In these systems all loads are buffered until retirement, and if a possible store is detected to such a buffered but not yet retired load, then the load and program order instructions are “nuked”, and execution is resumed art, e.g., Load2.
I call this Freye’s Rule snooping, after I learned that Brad Freye at IBM had invented it many years before I thought I had. I believe the standard academic reference is Gharachorloo.
I.e. it is not so much buffering loads until retirement, as it is providing such a detection and correction mechanism associated with buffering loads until retirement. Many CPUs provide buffering until retirement but do not provide this detection mechanism.
Note also that this requires something like snoop based cache coherence. Many systems, including Intel systems that have such mechanisms also support noncoherent memory, e.g. memory that may be cached but which is managed by software. If speculative loads are allowed to such cacheable but non-coherent memory regions, the Freye’s Rule mechanism will not work and memory will be weakly ordered.

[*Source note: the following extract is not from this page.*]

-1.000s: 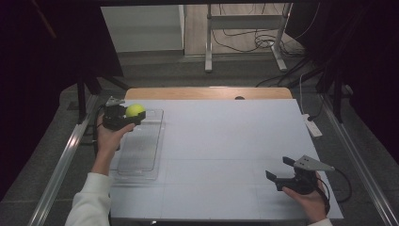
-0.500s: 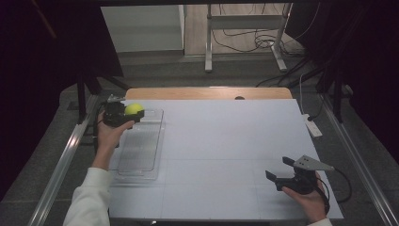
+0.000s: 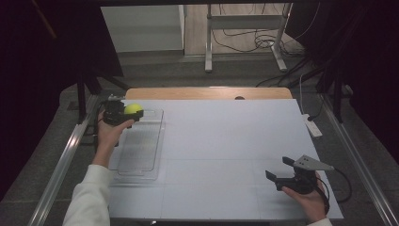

Note: I said “buffer until retirement”, but if you think about it you can easily come up with ways of buffering not quite until retirement. E.g. you can stop this snooping when all earlier loads have them selves been bound, and there is no longer any possibility of an intervening store being observed even transitively.
This can be important, because there is quite a lot of performance to be gained by “early retirement“, removing instructions such as loads from buffering and repair mechanisms before all earlier instructions have retired. Early retirement can greatly reduce the cost of out of order hardware mechanisms.